Paylaştırılması istenen taşınmaz hakkında açılan tapu iptali ve tescili davası ortaklığın giderilmesi davası için bekletici sorun niteliğindedir.

Ayrıca, davaya konu taşınmaz hakkında tapu iptali ve tescil davası bulunması halinde bu davaların sonunda pay ve paydaş durumu değişebileceğinden ortaklığın giderilmesi davasının sonucu da etkilenecektir.
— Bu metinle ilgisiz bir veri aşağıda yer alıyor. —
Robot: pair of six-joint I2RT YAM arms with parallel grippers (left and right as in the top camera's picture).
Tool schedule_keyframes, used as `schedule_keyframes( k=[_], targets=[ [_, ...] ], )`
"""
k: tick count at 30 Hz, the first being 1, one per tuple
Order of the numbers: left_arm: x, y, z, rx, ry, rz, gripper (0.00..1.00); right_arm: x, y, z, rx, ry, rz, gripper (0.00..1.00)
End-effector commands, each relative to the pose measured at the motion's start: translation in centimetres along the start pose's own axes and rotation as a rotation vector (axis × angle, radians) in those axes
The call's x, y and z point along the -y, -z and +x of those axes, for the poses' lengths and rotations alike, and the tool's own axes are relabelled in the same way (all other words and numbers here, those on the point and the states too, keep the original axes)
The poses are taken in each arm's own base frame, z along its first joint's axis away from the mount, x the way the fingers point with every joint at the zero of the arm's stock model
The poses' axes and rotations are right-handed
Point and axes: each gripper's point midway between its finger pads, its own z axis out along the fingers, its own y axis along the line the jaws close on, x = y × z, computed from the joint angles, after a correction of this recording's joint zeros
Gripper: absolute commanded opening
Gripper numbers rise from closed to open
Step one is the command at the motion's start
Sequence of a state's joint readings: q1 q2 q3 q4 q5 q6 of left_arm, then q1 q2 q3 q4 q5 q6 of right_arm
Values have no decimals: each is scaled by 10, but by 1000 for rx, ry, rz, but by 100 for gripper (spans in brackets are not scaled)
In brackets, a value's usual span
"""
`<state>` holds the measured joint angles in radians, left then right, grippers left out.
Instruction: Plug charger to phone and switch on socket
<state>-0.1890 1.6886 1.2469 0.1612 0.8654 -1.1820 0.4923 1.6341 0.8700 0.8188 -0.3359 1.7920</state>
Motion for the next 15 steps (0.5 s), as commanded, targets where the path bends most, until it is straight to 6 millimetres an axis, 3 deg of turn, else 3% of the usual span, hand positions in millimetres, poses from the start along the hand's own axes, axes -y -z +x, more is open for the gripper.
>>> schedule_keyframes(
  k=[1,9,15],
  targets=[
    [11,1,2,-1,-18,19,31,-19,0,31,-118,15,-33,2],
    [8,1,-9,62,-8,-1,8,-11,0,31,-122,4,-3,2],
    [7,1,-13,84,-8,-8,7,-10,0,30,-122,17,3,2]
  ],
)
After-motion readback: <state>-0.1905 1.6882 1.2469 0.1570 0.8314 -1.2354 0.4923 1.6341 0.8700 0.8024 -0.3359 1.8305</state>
Bu nedenle, açılan tapu iptali ve tescil davaları 6100 Sayılı HMK’nın 165/1. maddesi gereğince görülmekte olan ortaklığın giderilmesi davası için bekletici mesele yapılması gerekir.[1]

Tapuda isim düzeltilmesi talebi, ortaklığın giderilmesi davası açısından bekletici sorun yapılabilir.

Olayımızda tapu paydaşı Mustafa oğlu K.M.T olduğu halde hükme esas alınan mirasçılık belgesi Mustafa oğlu M.K.T’na aittir. Tapuda paydaş olan […] ile davacının miras bırakanı M.K.T.’nun aynı kişi olduğu dosya içeriğinden anlaşılamamaktadır. Bu husus üzerinde durularak gerekirse ilgilisine tapuda isim düzeltme davası açmak üzere süre ve sonucuna göre karar verilmesi gerekirken eksik inceleme ile hüküm kurulması doğru görülmemiştir.[2]

Ortaklığın giderilmesi davasına konu olan taşınmazdaki imar işlemlerinin iptali için idarî yargıda açılan dava, ortaklığın giderilmesi davası bakımından bekletici sorun sayılmıştır.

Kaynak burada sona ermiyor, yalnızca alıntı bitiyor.